The combination of heat and humidity finally wore out the building itself. Half the ceiling in Joe Cole’s office crumpled, and a chunk of plaster grazed his head. He refused to go to a doctor. “But you have a bump the size of an egg,” I said.
“It’s a small egg.”
“You really ought to have it checked.”
“I ought to have my head examined for working here. Crazy place. Pigsty. It’s going to collapse before election day. You’ll see. We’ll all be buried.”
“Better now than then,” I said.
“Yeah. Did you see the last poll? Appel’s moving up again.”
“Do you think he has a shot?”
“Marcia, he’s buying so much TV time that they hardly have room for regular programs.”
“But his ads are so slick.”
“But they’re so good.” He rubbed a patch of scalp near the bump. “Well”—he sighed—“at least I don’t have to run out and buy a suit for a victory party.”
I tried to seek refuge with Eileen. I stepped into her office and closed the door quietly behind me. “Oh. I didn’t hear you come in,” she said.
She looked almost ill. Thin to begin with, Eileen had lost even more weight. In a sleeveless blue cotton dress, she looked like a tall frail child. The two bones of her forearm shone through her skin. Her hair seemed so pale it looked white.

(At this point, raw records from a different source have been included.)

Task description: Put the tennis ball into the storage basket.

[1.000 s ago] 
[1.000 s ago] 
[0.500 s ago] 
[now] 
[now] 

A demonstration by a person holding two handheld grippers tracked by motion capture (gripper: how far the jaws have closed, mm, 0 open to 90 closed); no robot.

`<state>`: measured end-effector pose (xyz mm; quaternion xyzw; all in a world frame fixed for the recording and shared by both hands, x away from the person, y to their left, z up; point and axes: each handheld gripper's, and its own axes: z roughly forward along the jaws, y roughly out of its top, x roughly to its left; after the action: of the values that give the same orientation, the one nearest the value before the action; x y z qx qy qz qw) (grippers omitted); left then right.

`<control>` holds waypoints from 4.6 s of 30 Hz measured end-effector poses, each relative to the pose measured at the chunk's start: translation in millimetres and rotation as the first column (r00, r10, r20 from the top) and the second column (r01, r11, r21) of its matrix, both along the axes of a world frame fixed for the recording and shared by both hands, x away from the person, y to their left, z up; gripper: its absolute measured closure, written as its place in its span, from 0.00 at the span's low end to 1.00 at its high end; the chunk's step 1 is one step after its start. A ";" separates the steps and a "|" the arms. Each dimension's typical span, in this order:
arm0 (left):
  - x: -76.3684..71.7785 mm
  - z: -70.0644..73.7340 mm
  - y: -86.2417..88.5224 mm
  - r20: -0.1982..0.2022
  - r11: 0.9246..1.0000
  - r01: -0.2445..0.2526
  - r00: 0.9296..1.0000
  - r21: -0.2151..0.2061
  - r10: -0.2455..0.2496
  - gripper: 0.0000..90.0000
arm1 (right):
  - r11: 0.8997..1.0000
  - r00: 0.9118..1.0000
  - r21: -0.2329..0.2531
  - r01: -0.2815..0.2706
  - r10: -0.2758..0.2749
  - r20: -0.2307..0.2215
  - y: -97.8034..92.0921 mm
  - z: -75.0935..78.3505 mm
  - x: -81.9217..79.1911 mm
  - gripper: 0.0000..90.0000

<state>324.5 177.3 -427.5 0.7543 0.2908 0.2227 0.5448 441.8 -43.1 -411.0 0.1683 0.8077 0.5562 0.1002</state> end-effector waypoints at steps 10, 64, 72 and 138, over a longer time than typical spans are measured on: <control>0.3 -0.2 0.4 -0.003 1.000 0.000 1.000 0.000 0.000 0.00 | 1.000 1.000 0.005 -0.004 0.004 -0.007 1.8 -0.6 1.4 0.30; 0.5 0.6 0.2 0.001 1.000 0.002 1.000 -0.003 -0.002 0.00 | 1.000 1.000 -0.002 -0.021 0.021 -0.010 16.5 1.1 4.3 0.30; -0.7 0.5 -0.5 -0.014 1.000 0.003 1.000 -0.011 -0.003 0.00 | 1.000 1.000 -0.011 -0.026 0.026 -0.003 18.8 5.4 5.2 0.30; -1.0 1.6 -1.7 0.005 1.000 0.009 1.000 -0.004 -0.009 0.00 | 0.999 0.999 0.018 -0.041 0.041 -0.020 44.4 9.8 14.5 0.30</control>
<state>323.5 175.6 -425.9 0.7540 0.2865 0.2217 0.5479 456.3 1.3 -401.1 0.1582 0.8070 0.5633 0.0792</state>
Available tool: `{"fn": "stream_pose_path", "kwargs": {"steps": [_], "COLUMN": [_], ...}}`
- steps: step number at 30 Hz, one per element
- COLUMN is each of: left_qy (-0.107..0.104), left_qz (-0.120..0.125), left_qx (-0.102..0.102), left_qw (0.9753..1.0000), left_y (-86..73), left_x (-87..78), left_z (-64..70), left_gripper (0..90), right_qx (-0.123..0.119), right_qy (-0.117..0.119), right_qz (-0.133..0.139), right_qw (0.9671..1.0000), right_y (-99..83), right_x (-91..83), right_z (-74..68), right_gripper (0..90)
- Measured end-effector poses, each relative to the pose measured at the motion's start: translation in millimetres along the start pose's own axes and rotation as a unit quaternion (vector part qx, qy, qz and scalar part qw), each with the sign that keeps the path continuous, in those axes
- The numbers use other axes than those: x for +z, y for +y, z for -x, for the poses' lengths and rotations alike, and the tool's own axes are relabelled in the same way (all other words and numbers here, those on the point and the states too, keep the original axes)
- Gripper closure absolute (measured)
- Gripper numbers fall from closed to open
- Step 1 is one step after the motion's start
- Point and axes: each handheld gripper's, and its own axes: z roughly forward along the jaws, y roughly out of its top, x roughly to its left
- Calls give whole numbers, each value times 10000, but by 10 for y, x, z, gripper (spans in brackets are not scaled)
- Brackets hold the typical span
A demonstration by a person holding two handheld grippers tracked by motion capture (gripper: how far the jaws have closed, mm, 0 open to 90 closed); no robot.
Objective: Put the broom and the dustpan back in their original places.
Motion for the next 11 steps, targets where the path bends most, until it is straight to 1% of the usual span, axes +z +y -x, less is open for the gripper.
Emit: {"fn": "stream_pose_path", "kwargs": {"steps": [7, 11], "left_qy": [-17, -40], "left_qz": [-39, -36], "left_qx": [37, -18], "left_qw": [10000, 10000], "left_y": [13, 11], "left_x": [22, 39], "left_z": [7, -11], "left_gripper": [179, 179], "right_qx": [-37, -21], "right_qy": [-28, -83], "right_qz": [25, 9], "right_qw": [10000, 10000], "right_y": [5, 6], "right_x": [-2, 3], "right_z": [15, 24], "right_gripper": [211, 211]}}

“Eileen, are you all right?” She nodded. “Are you sure? Have you been taking care of yourself?”
“I’m okay,” she muttered.
“Look, why don’t we go somewhere cool and get a drink,” I suggested. “It’s been ages. I’m sorry I haven’t had time to talk, but things have been happening so fast.”
“I can’t talk now,”
she said, rising from her desk. She moved with her usual vigor, standing on tiptoe and searching through her bookshelves.

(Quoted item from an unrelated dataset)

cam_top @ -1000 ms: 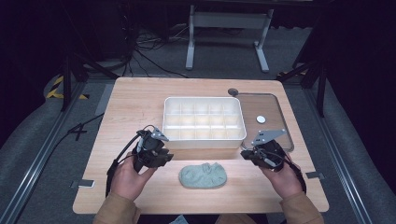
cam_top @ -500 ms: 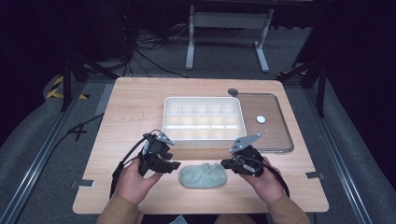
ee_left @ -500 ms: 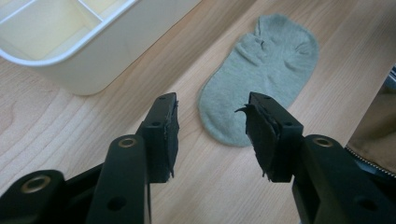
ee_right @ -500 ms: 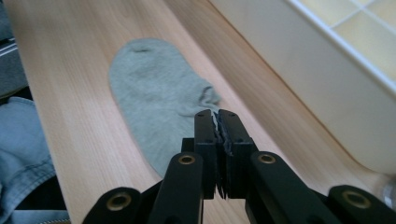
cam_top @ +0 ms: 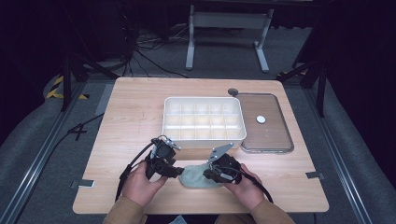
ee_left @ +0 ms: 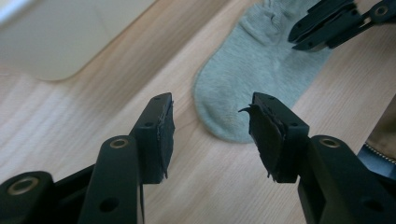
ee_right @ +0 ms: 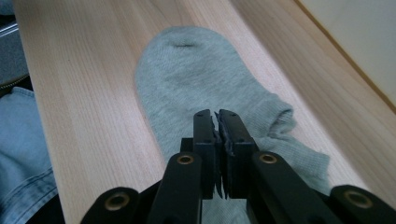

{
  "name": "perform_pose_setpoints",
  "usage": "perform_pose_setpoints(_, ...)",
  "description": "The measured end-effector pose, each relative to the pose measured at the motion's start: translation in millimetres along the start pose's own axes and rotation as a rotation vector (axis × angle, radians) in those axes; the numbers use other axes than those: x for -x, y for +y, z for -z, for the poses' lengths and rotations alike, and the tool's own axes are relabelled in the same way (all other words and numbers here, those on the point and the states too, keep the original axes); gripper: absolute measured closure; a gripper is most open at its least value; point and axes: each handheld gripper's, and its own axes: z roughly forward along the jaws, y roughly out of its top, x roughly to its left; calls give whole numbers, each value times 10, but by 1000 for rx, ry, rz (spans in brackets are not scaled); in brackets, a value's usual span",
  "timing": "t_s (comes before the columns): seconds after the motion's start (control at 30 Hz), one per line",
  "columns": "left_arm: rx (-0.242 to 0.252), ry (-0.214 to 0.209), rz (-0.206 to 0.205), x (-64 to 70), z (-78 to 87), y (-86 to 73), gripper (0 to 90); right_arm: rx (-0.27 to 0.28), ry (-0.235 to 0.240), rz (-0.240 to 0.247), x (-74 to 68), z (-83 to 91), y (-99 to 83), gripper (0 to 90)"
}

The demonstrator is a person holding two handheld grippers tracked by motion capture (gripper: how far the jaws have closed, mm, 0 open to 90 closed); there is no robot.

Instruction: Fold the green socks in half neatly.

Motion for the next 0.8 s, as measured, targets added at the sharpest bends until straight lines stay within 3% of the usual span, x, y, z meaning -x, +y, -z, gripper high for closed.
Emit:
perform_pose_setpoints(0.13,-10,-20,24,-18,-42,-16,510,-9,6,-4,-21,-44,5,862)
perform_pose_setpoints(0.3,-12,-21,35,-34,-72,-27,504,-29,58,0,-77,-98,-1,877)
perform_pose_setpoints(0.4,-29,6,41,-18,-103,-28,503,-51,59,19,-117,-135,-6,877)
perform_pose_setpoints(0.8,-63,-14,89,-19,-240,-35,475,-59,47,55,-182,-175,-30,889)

“Hey, it’s been all summer. I know you’re busy. I’m busy. But it will do us both good to take a half-hour break. Anyway, I need your advice. It’s really important.”
“I can’t talk. I have a brief due. And compliance papers for financial disclosure. Please.” She picked up a sheaf of papers from one of the shelves and leafed through them so rapidly I thought she would shred them. “Some other time,” she said, not looking up.
“Maybe early next week. We’ll have a long lunch.”
“No. I can’t. I’m sorry.”
“Eileen, you’re putting too much pressure on yourself.”
Her voice rose to a pitch higher than I had ever heard it. “I have meetings. Obligations. Please! I have to work!”
The Friday before Labor Day weekend, I walked into Jerry’s office. “We should talk,” I said.
“I’m busy now.” He collected the pencils and pens on his desk and put them into a coffee mug.
“Please. There’s not that much to say. You know that as well as I do. It’s been so painful and awkward—”
“I have to go. I’m having drinks with a guy from News-day.”
“Jerry, why can’t we be honest? Come on, we were such—”
“I’ll talk to you when there’s time. I’ve got to go now.” I watched as he stood. He took a deep breath to compose himself, hooked his jacket over his index finger, and—with the grace of a Barrymore moving upstage—strode out of his office.
Two hours later he retained his matinee-idol stance as he slouched against the wall of his office, handing out small smiles to the volunteers as they trooped in to watch Lawrence Parker on television. The governor had called a news conference for six thirty in the evening; he would be carried live on almost every news show in the state.
Paterno paced up and down the room. “I don’t get this,” he said to me. “What’s he doing?”
I rubbed my hands together nervously. “I don’t know.”
Jerry grinned at one of the college kids. She blushed.